自动RT:针对大型语言模型的红队行动自动越狱策略探索
Auto-RT: Automatic Jailbreak Strategy Exploration for Red-Teaming Large Language Models
January 3, 2025
作者: Yanjiang Liu, Shuhen Zhou, Yaojie Lu, Huijia Zhu, Weiqiang Wang, Hongyu Lin, Ben He, Xianpei Han, Le Sun
cs.AI
摘要
自动化红队技术已成为发现大型语言模型(LLMs)中漏洞的关键方法。然而,大多数现有方法侧重于孤立的安全缺陷,限制了其适应动态防御并高效发现复杂漏洞的能力。为了解决这一挑战,我们提出了Auto-RT,这是一个强化学习框架,能够自动探索和优化复杂的攻击策略,通过恶意查询有效地发现安全漏洞。具体来说,我们引入了两个关键机制来减少探索复杂性并改善策略优化:1)提前终止探索,通过专注于高潜攻击策略来加速探索;2)具有中间降级模型的渐进式奖励跟踪算法,动态地优化搜索轨迹以实现成功利用漏洞。在各种LLMs上进行的大量实验表明,通过显著提高探索效率和自动优化攻击策略,Auto-RT能够检测到更广泛的漏洞,实现更快的检测速度,并比现有方法成功率高出16.63%。
English
Automated red-teaming has become a crucial approach for uncovering
vulnerabilities in large language models (LLMs). However, most existing methods
focus on isolated safety flaws, limiting their ability to adapt to dynamic
defenses and uncover complex vulnerabilities efficiently.
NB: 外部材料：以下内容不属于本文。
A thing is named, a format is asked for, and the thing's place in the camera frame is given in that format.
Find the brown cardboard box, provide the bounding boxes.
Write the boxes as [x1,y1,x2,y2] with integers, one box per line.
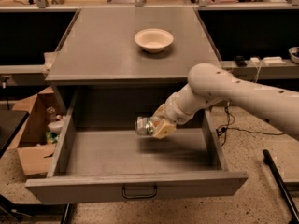
[11,87,64,176]

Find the black cable on floor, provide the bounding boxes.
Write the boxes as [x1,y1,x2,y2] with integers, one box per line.
[216,101,286,147]

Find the cream paper bowl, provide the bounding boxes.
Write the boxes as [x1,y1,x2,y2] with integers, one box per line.
[135,28,174,53]

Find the white bowl in box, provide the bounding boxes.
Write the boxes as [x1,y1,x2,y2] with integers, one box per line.
[48,120,64,134]

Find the black drawer handle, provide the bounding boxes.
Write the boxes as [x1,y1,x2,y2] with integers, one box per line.
[122,186,157,200]

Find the black power adapter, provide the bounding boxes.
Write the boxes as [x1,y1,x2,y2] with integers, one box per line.
[234,56,247,67]

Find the white hanging cables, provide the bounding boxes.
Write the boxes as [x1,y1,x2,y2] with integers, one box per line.
[253,61,263,84]

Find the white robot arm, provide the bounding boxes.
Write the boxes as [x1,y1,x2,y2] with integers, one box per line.
[153,63,299,140]

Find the grey counter cabinet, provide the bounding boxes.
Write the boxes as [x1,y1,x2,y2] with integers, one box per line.
[47,7,220,100]

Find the crushed green 7up can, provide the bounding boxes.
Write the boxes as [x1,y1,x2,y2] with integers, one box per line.
[135,117,161,135]

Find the open grey top drawer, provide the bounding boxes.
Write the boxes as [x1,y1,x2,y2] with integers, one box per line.
[26,89,248,204]

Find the grey shelf rail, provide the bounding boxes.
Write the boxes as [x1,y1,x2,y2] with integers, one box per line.
[221,60,299,80]

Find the white power strip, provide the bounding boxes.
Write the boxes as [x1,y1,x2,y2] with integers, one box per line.
[249,56,285,66]

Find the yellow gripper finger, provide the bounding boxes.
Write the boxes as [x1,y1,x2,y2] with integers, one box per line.
[152,119,176,139]
[153,104,165,119]

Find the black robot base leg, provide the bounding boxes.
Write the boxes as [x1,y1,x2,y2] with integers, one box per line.
[263,149,299,224]

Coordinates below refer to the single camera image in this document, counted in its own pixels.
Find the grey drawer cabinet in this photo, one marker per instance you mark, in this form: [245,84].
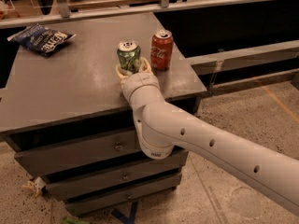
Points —
[75,93]

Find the green soda can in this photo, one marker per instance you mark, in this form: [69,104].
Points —
[129,55]

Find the bottom grey drawer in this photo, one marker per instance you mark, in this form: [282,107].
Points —
[124,195]

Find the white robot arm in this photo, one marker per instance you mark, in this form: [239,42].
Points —
[161,127]

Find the blue kettle chips bag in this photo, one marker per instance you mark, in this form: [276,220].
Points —
[40,38]

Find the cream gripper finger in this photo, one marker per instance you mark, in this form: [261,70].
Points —
[122,73]
[144,66]

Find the top grey drawer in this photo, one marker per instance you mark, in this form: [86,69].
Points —
[76,153]

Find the green object on floor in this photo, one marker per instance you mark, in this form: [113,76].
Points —
[70,220]

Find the crumpled paper scrap on floor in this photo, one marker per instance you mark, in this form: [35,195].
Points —
[36,185]

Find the red coke can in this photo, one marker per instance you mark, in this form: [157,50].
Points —
[161,49]

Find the grey metal railing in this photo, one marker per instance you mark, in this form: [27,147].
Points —
[26,12]

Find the grey drawer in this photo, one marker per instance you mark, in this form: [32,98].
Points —
[76,153]
[124,195]
[85,184]

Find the middle grey drawer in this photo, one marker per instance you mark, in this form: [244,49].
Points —
[85,184]

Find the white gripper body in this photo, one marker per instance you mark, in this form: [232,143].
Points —
[139,78]

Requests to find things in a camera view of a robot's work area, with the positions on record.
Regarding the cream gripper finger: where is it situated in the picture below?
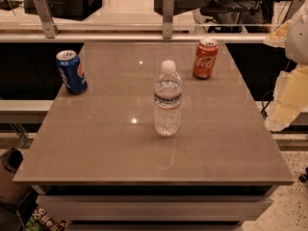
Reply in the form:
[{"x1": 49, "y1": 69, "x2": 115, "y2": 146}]
[
  {"x1": 263, "y1": 20, "x2": 291, "y2": 48},
  {"x1": 265, "y1": 64, "x2": 308, "y2": 132}
]

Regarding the red coke can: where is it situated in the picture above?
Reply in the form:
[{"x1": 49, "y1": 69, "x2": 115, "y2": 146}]
[{"x1": 192, "y1": 38, "x2": 218, "y2": 79}]

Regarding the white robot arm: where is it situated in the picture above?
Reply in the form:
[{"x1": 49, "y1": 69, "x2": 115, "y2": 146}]
[{"x1": 264, "y1": 1, "x2": 308, "y2": 132}]

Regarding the blue pepsi can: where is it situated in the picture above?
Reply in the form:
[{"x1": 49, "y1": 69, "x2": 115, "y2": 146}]
[{"x1": 56, "y1": 50, "x2": 88, "y2": 94}]

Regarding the black office chair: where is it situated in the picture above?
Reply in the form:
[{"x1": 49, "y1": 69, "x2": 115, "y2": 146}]
[{"x1": 200, "y1": 0, "x2": 274, "y2": 33}]

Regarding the clear plastic water bottle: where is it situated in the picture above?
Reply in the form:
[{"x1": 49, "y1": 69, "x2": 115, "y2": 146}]
[{"x1": 153, "y1": 60, "x2": 182, "y2": 137}]

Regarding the black box on counter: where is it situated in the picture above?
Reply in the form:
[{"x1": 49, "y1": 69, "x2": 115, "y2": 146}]
[{"x1": 22, "y1": 0, "x2": 104, "y2": 22}]

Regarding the grey table drawer cabinet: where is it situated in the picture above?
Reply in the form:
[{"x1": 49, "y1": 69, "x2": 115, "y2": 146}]
[{"x1": 37, "y1": 194, "x2": 272, "y2": 226}]

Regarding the green snack bag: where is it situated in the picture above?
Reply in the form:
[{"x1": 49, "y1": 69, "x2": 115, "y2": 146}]
[{"x1": 23, "y1": 207, "x2": 67, "y2": 231}]

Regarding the brown bin with hole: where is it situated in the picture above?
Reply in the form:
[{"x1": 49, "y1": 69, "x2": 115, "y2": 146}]
[{"x1": 0, "y1": 147, "x2": 32, "y2": 206}]

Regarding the black cable on floor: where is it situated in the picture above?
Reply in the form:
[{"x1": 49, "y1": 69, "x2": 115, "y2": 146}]
[{"x1": 260, "y1": 90, "x2": 275, "y2": 117}]

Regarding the middle metal rail bracket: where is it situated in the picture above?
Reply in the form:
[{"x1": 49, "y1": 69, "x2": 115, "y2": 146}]
[{"x1": 163, "y1": 0, "x2": 174, "y2": 39}]

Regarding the metal rail bracket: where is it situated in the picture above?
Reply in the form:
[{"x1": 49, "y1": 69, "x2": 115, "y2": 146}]
[
  {"x1": 163, "y1": 0, "x2": 174, "y2": 39},
  {"x1": 33, "y1": 0, "x2": 58, "y2": 39}
]

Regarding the left metal rail bracket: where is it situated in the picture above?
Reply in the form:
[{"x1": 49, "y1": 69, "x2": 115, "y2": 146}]
[{"x1": 33, "y1": 0, "x2": 58, "y2": 39}]
To address this
challenge, we propose Auto-RT, a reinforcement learning framework that
automatically explores and optimizes complex attack strategies to effectively
uncover security vulnerabilities through malicious queries. Specifically, we
introduce two key mechanisms to reduce exploration complexity and improve
strategy optimization: 1) Early-terminated Exploration, which accelerate
exploration by focusing on high-potential attack strategies; and 2) Progressive
Reward Tracking algorithm with intermediate downgrade models, which dynamically
refine the search trajectory toward successful vulnerability exploitation.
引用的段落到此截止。